Interrupts, which reach horrendous levels for traditionally connected high-end SSD, drop dramatically due to a consolidation mechanism. Adding all this up, I/Os proceed faster because all those translations move to the drive and are consolidated, The I/O stack is greatly simplified and shortened and there fewer interrupts. The result is a lower system load and faster I/O operation, and a lot more headroom for larger configurations of drives.
Recently, the University of New Hampshire InterOperability Lab ran a plug-fest to demonstrate interoperability of drives and hosts. The results were excellent, and justify claims that NVMe has arrived. Vendors are announcing products for both systems and drives, and we can expect a flurry of activity throughout 2014.
From a use viewpoint, these systems provide multi-use drive bays. The industry has defined a connector scheme that supports SAS. SATA and NVMe, with software-defined port protocols offered by the motherboard I/O chipsets. This gives us hot-swap removable drive bays that support NVMe, and it’s just like any other drive in that respect.
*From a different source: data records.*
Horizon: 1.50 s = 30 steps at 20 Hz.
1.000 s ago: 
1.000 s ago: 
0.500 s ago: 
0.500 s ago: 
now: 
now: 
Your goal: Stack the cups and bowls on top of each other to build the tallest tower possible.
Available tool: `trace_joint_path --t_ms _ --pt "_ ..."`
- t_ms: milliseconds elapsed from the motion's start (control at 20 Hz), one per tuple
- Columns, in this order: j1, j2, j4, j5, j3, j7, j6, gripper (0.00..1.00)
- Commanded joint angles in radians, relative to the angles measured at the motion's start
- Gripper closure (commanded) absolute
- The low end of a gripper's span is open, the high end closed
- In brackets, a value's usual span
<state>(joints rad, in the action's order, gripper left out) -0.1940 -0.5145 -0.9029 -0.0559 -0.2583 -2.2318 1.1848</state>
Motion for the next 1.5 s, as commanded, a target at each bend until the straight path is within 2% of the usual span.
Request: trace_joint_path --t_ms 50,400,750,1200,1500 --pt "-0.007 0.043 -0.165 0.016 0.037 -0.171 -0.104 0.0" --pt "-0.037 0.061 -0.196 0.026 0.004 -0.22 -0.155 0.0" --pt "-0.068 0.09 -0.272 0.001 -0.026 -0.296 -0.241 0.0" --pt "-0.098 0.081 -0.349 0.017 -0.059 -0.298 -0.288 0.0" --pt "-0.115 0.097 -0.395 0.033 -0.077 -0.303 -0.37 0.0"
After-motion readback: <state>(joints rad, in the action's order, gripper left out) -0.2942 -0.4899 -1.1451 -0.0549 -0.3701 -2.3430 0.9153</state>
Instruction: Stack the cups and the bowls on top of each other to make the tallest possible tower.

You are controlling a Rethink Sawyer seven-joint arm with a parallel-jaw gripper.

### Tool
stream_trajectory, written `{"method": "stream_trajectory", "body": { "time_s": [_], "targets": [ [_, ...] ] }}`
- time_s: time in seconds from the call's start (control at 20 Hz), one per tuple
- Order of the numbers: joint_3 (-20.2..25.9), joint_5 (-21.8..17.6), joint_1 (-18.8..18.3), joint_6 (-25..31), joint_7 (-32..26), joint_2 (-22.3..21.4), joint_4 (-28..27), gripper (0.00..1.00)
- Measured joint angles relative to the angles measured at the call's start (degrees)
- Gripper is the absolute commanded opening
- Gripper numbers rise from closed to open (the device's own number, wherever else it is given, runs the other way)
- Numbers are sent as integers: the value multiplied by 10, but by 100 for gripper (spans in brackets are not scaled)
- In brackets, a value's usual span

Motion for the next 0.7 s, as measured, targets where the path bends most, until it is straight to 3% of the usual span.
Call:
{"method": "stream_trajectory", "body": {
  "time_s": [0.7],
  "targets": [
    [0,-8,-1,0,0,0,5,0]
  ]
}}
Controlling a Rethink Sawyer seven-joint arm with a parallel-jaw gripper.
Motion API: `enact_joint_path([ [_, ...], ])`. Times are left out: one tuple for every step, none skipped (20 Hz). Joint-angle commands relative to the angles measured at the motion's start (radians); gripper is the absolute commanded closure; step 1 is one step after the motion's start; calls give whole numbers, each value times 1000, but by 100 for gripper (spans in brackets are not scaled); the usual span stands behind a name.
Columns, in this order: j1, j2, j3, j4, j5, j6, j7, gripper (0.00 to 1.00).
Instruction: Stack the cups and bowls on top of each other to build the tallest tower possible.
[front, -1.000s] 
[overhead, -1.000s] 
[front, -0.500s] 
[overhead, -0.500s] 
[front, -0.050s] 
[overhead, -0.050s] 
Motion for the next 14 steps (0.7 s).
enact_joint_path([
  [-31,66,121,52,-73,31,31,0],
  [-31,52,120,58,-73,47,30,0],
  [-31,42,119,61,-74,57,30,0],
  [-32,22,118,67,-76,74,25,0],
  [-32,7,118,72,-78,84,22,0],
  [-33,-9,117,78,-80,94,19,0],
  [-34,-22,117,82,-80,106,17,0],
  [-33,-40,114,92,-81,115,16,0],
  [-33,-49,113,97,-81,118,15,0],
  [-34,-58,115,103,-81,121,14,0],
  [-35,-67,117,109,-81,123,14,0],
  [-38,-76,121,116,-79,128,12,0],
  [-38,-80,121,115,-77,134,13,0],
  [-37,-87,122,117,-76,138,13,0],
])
[Read how SanDisk's UltraDIMM technology and Viking's ArxCis meld flash with DRAM for super-fast performance in "Hybrid DIMMs And The Quest For Speed."]
At least for a while, NVMe drives will have a price premium reflecting their performance, but the overall benefit will make it worthwhile. Typical use cases, such as big data analytics and in-memory databases, need every bit of performance available.
Are there any drawbacks? Cabling is limited to a few inches, so usage is only within servers; that could change in a year or so, with the discussion of PCIe extenders and switches. However, the flexibility and performance of RDMA over Ethernet, and the existing infrastructure industry, will probably make the latter the out-of-the-box winner.
NVMe will radically change the top tier of solid-state storage, and will do so quickly. All of the major operating systems have drivers and support for it, and drives and systems are available from the major players. This is as radical a change as Fibre Channel in the 90s and SCSI in the 80s, and we can expect significant expansion of the approach going forward.